XP Mode is Windows 7’s new way of integrating a virtualization experience directly into the operating system. In the past, it was cumbersome to set up a virtual computer and required some special knowledge that most users are not bothered to learn. As a result, Vista which broke certain applications that only worked on XP earned the wrath of many a consumer. It might be a case of too little too late, but XP Mode for Win 7 attempts to make using virtual computers a seamless environment for legacy applications.
One caveat to XP Mode is that your processor needs to support Virtualization Technology, and most AMD processors have this support enabled as a default so it will not be a problem for you. Unfortunately for Intel processors, only certain models have VT, and most of them are disabled by default in the computer BIOS. If you are running Intel, it is highly advised that you Google your processor’s compatibility with VT. Intel had a quirky way of working out which class of their processors support VT, and you may find it surprising that some of their high end quad core models DO NOT have VT.
Nevertheless, once you have enabled VT support from the BIOS, it is a simple matter of downloading and installing Virtual PC and XP Mode from this torrent.

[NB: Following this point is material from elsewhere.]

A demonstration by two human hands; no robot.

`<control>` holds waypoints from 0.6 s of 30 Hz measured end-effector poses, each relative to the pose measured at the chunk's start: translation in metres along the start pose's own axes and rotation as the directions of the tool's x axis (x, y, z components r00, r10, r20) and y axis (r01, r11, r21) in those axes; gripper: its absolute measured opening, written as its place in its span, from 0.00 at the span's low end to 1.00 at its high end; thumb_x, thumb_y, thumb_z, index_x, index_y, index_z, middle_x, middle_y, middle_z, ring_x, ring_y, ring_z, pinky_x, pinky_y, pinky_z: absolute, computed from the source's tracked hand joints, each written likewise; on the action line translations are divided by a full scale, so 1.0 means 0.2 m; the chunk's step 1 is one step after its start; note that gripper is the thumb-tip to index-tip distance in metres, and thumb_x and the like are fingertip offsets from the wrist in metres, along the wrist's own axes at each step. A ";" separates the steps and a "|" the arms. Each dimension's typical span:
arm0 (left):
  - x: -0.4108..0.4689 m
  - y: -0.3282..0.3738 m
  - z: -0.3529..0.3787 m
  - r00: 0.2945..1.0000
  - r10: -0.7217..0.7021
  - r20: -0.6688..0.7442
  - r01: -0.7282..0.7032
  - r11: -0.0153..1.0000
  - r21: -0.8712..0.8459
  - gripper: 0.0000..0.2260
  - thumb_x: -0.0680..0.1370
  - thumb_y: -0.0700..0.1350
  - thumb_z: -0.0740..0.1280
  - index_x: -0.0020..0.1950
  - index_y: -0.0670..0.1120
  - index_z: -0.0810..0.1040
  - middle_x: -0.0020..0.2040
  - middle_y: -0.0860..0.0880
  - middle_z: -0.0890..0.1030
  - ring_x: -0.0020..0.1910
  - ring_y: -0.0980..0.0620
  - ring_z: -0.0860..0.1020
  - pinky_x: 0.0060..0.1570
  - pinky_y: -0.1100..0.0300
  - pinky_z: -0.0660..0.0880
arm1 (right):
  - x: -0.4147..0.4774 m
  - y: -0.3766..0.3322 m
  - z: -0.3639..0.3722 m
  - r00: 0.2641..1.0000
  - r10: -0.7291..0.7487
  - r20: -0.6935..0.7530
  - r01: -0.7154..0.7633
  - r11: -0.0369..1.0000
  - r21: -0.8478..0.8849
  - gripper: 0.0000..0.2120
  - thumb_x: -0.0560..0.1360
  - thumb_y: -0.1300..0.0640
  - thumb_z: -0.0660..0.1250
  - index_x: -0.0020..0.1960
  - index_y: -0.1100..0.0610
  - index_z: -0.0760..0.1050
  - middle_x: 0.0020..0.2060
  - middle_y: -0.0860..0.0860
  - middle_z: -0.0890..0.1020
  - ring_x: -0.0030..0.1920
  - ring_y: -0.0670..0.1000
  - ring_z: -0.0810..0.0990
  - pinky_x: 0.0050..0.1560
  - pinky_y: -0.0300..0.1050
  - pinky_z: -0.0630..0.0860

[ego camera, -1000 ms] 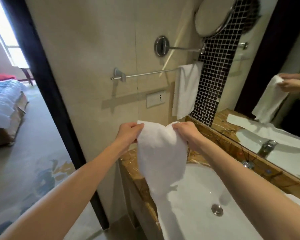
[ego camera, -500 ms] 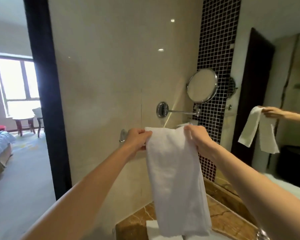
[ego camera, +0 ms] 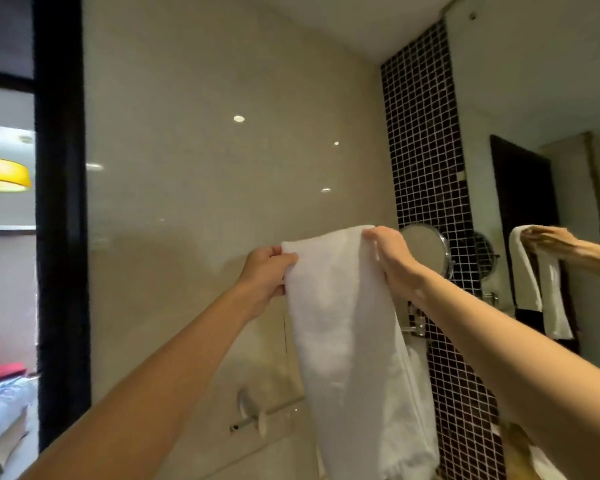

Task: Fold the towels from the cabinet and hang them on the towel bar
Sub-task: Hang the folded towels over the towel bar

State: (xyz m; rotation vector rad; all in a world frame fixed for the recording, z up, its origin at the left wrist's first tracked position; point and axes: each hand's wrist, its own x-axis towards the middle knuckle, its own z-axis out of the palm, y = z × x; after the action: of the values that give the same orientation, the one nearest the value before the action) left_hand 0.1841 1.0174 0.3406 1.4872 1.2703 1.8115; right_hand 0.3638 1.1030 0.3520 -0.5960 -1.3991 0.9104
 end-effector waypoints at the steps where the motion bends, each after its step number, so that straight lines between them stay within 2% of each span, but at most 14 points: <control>1: 0.04 0.02 -0.01 1.000 0.012 -0.005 -0.012 1.000 -0.001 0.06 0.76 0.36 0.63 0.43 0.44 0.77 0.38 0.48 0.81 0.35 0.52 0.80 0.32 0.61 0.77 | 0.07 0.00 0.03 1.000 0.000 0.010 0.000 1.000 0.022 0.03 0.71 0.60 0.61 0.39 0.57 0.71 0.37 0.56 0.71 0.37 0.54 0.69 0.37 0.47 0.67; 4: 0.12 0.00 -0.04 1.000 -0.005 -0.005 0.006 0.999 0.035 0.06 0.76 0.35 0.62 0.45 0.44 0.77 0.39 0.47 0.80 0.35 0.50 0.79 0.34 0.59 0.77 | 0.20 0.09 0.11 0.998 0.033 0.052 -0.035 0.999 0.035 0.06 0.74 0.62 0.59 0.39 0.56 0.70 0.34 0.54 0.70 0.34 0.52 0.69 0.34 0.43 0.65; 7: 0.18 -0.11 -0.07 0.998 -0.063 -0.024 0.065 0.995 0.077 0.05 0.76 0.35 0.62 0.45 0.44 0.75 0.41 0.45 0.79 0.38 0.48 0.79 0.36 0.56 0.77 | 0.27 0.25 0.17 0.990 0.092 0.104 -0.092 0.996 -0.002 0.06 0.76 0.60 0.58 0.42 0.57 0.72 0.36 0.55 0.73 0.36 0.53 0.71 0.34 0.43 0.66; 10: 0.21 -0.26 -0.11 0.992 -0.125 -0.016 0.126 0.987 0.103 0.04 0.76 0.36 0.63 0.46 0.45 0.75 0.42 0.46 0.81 0.40 0.48 0.80 0.41 0.52 0.78 | 0.29 0.42 0.20 0.973 0.165 0.161 -0.160 0.986 -0.045 0.12 0.78 0.60 0.58 0.38 0.58 0.74 0.32 0.55 0.76 0.32 0.53 0.74 0.34 0.43 0.68; 13: 0.23 -0.40 -0.13 0.985 -0.170 -0.015 0.171 0.978 0.116 0.05 0.76 0.37 0.63 0.42 0.45 0.75 0.39 0.47 0.80 0.38 0.50 0.79 0.40 0.52 0.78 | 0.28 0.57 0.21 0.946 0.269 0.183 -0.255 0.962 -0.096 0.15 0.79 0.59 0.57 0.35 0.57 0.72 0.26 0.53 0.74 0.27 0.51 0.72 0.30 0.42 0.67; 16: 0.22 -0.51 -0.14 0.974 -0.228 0.010 0.223 0.961 0.163 0.05 0.76 0.37 0.63 0.41 0.45 0.76 0.37 0.47 0.79 0.35 0.51 0.79 0.32 0.58 0.77 | 0.26 0.69 0.20 0.913 0.362 0.187 -0.323 0.923 -0.210 0.16 0.79 0.56 0.58 0.33 0.56 0.69 0.20 0.50 0.72 0.20 0.48 0.70 0.22 0.36 0.63; 18: 0.21 -0.57 -0.14 0.960 -0.277 0.036 0.266 0.946 0.186 0.05 0.76 0.37 0.62 0.41 0.44 0.76 0.37 0.46 0.78 0.32 0.51 0.77 0.27 0.61 0.75 | 0.26 0.76 0.19 0.913 0.351 0.209 -0.292 0.918 -0.267 0.13 0.79 0.58 0.60 0.36 0.57 0.71 0.24 0.50 0.75 0.23 0.48 0.74 0.23 0.37 0.64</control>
State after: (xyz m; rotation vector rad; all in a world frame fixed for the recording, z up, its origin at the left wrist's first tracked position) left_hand 0.1236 1.0940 0.2636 1.3677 1.5571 1.4955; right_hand 0.2945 1.2225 0.2620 -0.9358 -1.6822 1.1261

The new XP mode supports the following features:
- USB device support
- Seamless application publishing and launching
- Support for multi-threads
- Clipboard sharing
- Printer redirection
- Smart card redirection
- Drive sharing
- Integration with Windows Explorer
- Known folder integration between host and guest
- Support for higher resolution
- Requires AMD-V or Intel-VT CPU features
- Integration with XP Mode
It’s definitely a virtual computer system done right, as the seamless integration means you won’t notice that the application is running within a virtual computer. It will just pop up and behave more or less exactly like it is running natively on your Windows 7. However, note that XP Mode is only available for Windows 7 Professional, Enterprise and Ultimate.
Why XP Mode?
Why run XP Mode? Besides offering you a way to run applications that wouldn’t run using Windows 7 XP Compatibility Mode, you can also use this to run 32-bit versions of applications from a 64-bit computer. An example of this would be engineering software like CATIA, which refuses to run on a 64-bit system unless you purchase the proper version of it.